Più in là ci sono quelli della Fiom, felpe orgogliosamente ostentate. I compagni Domenico e Palmiro, 55 e 54 anni, sono scesi a Macerata da Brescia. Della Cgil che è rimasta fuori, non vogliono granché parlare. E del governo? «Oh, qualcuno mi deve spiegare come è possibile che questi fascisti ancora non sono fuorilegge. Ma la Costituzione che dice? E invece Minniti gli permette di partecipare alle elezioni». Giri lo sguardo e c’è Gino Strada, il fondatore di Emergency: «Chi ha cercato di stoppare questa manifestazione è ideologicamente corrotto e colluso».
Benvenuti a Macerata, dunque, per un giorno capitale dell’antifascismo, ma soprattutto dell’antiminnitismo. Di Matteo Salvini infatti te lo aspetti. Quel Salvini che dice «da italiano mi vergogno di quella manifestazione. Il pericolo sono gli antifascisti». Ma a sorpresa è il ministro dell’Interno a raccogliere la maggiore ostilità. Passa un cartello: «Minniti uomo nero». Poi un altro: «Minniti = Kossiga». Un terzo: «Ministro Minniti, fascisti garantiti». La gente applaude. E alla fine arriva persino lo striscione con le facce contrapposte di Salvini e Minniti, e lo slogan «contro i fascisti e chi li ha sdoganati».
Se si ascoltano le voci che si alternano al megafono, sul Pd renziano è un continuo tiro al piccione.

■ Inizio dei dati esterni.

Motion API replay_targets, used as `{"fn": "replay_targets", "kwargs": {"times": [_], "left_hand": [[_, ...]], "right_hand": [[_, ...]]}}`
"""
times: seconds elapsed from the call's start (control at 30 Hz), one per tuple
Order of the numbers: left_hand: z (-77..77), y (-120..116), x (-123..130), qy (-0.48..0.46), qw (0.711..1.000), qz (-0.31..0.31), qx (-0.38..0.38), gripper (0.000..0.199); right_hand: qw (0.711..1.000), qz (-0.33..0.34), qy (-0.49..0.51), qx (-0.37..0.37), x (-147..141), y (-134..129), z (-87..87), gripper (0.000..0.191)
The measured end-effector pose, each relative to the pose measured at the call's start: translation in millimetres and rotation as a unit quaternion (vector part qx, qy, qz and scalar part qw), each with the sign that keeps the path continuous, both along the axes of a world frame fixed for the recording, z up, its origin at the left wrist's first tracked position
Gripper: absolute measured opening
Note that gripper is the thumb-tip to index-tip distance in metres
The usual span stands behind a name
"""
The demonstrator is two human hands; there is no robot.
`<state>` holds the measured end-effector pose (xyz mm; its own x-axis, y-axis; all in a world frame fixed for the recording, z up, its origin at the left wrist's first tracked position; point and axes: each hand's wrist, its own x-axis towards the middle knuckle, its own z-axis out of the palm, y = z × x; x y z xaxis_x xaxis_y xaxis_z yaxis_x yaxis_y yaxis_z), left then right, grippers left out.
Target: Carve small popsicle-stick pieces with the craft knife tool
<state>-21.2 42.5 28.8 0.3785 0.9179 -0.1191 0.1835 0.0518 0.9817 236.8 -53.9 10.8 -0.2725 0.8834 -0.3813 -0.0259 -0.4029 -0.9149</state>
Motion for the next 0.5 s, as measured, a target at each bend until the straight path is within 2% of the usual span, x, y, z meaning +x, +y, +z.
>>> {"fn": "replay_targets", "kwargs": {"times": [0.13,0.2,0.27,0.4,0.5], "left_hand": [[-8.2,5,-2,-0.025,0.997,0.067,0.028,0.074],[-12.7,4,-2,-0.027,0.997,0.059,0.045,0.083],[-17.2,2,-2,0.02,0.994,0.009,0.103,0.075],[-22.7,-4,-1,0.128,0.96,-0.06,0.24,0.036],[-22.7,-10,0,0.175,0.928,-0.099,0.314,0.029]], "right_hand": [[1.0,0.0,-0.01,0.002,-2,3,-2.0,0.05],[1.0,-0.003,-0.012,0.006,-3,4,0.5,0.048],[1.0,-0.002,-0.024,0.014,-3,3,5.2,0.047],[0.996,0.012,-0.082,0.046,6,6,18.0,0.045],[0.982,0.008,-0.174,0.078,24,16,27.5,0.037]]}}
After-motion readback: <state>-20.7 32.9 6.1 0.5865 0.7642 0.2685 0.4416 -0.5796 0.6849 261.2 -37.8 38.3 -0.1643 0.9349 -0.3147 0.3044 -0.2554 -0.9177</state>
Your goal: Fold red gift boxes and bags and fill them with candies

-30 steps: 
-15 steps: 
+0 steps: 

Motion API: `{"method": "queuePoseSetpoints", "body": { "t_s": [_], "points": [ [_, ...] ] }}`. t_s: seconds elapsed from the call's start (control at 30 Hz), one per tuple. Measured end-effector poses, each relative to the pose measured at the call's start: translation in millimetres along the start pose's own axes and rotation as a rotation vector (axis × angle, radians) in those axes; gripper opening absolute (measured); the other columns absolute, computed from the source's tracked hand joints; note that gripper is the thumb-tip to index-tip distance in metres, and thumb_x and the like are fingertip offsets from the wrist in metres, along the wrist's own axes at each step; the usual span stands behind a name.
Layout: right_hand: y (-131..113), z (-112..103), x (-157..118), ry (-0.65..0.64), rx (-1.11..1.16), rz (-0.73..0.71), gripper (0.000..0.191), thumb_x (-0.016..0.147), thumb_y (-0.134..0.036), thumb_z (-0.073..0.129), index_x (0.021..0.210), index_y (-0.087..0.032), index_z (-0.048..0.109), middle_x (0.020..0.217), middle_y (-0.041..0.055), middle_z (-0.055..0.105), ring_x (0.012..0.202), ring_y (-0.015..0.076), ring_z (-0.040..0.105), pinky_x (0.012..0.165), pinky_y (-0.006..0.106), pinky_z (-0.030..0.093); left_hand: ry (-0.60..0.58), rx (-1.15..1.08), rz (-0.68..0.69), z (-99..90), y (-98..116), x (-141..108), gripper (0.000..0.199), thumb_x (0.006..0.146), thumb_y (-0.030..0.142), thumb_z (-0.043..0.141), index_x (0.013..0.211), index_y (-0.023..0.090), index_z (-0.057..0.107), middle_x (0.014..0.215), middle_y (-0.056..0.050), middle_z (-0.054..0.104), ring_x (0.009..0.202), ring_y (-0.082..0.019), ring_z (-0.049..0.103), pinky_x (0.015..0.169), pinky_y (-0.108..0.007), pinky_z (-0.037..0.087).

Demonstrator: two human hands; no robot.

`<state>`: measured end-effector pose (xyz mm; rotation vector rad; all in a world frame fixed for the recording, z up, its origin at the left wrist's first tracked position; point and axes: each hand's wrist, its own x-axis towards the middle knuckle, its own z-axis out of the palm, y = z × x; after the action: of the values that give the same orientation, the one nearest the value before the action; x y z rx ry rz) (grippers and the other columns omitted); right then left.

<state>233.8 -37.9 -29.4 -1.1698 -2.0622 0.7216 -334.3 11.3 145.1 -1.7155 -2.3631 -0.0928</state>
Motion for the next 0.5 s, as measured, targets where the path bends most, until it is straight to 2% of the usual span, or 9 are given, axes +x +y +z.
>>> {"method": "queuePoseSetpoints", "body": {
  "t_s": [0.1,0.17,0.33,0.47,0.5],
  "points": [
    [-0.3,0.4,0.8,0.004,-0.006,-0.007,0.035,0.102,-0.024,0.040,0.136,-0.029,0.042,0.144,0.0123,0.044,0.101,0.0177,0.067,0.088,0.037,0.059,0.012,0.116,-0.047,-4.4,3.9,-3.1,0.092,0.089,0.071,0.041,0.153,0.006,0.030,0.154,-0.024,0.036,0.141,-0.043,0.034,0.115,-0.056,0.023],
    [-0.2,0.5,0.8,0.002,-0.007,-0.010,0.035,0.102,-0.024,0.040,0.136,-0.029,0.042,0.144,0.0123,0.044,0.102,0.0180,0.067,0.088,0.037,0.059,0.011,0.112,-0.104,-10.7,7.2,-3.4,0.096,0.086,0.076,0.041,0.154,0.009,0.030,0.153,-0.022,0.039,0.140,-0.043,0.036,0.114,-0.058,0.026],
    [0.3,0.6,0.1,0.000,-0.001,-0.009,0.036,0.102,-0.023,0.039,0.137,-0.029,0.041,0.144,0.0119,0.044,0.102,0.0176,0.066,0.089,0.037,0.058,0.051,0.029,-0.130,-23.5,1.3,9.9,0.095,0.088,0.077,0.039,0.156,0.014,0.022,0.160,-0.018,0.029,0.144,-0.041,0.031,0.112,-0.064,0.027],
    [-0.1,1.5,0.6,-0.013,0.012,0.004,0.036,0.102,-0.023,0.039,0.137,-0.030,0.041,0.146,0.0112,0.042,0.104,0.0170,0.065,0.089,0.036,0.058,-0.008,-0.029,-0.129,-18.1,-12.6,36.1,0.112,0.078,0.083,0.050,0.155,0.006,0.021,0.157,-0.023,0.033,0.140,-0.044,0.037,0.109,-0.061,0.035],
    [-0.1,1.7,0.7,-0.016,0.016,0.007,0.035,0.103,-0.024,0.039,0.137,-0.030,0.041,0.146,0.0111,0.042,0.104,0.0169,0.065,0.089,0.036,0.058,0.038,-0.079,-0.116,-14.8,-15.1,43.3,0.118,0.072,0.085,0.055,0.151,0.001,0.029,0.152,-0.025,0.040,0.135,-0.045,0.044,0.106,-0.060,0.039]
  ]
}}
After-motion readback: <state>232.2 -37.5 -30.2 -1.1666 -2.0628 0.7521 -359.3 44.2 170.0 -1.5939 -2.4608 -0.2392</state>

Loro quelli che hanno cercato di vietare la manifestazione. Loro che invitano al silenzio quando ci sarebbe solo da manifestare. Loro che spalleggiano il sindaco Romano Carancini che aveva chiesto di soprassedere. Fino all’acuto finale, dell’anarchico milanese Lello Valitutti, una star del mondo antagonista, protagonista di ogni corteo da 50 anni anche se ora è costretto a una sedia a rotelle: «Quel miserabile (Luca Traini, ndr) ha ferito sei persone... Ma Minniti ne uccide a migliaia bloccandoli in Libia».
Eppure all’appello ad esserci contro il fascismo e il razzismo hanno risposto in tanti anche del Pd locale. C’è il consigliere comunale Ulderico Orazi, quello con il bar davanti al monumento dove Traini si era arreso: «Certo che sono qui. E con orgoglio piddino». Oppure il capogruppo dell’Udc, Ivano Tacconi, che qui appoggia il sindaco, portando la bandiera con lo scudo crociato: «Lavoravo all’Eni; ho conosciuto Enrico Mattei. Noi abbiamo sempre rispettato l’Africa». Passa Cecile Kyenge, eurodeputata del Pd: «No, oggi di politica non parlo». C’è anche Angelo Bonelli, dei Verdi. C’è Riccardo Magi, della lista Più Europa.
Alla fine prevale l’incomunicabilità tra le due sinistre. Il disegnatore Sergio Staino si dice tradito: «Di questa Italia repubblicana, il Pd dovrebbe essere l’asse di riferimento. Invece non c’è. Ci ha spiazzati tutti». Adriano Sofri si guarda attorno un po’ spaesato: «Io avrei voluto telefonare nella notte a Renzi per dirgli: vieni pure in incognito, ma vieni». Dice anche Paolo Bernabucci, il patron dell’associazione Gus, protagonisti assoluti nell’assistenza ai richiedenti asilo: «Noi siamo sotto attacco, ma questa piazza piena di gente ci dà forza. Assurdo equiparare chi manifesta per la Costituzione con i fascisti. Noi siamo la parte buona, non dimentichiamolo».
Fin qui, la sinistra-sinistra che compete con il Pd alle elezioni, punzecchia Renzi, usa Minniti come un ariete. Per intenderci, i Nicola Fratoianni, i Pippo Civati, i Marco Furfaro. Oppure quelli di Potere al popolo, con la staffetta partigiana Lidia Menapace, 94 anni e ancora in piazza. Ci sono però anche gli altri, quelli dell’area antagonista, che per fortuna ieri non hanno dato il minimo problema di ordine pubblico. E dal gruppetto padovano di «Aktion antifascista» si leva il coretto: «Ma che belle son le foibe/da Trieste in giù». Oppure lo slogan truculento: «I covi dei fascisti/si chiudono con il fuoco. Ma con i fascisti dentro/sennò è troppo poco». Gelo generale.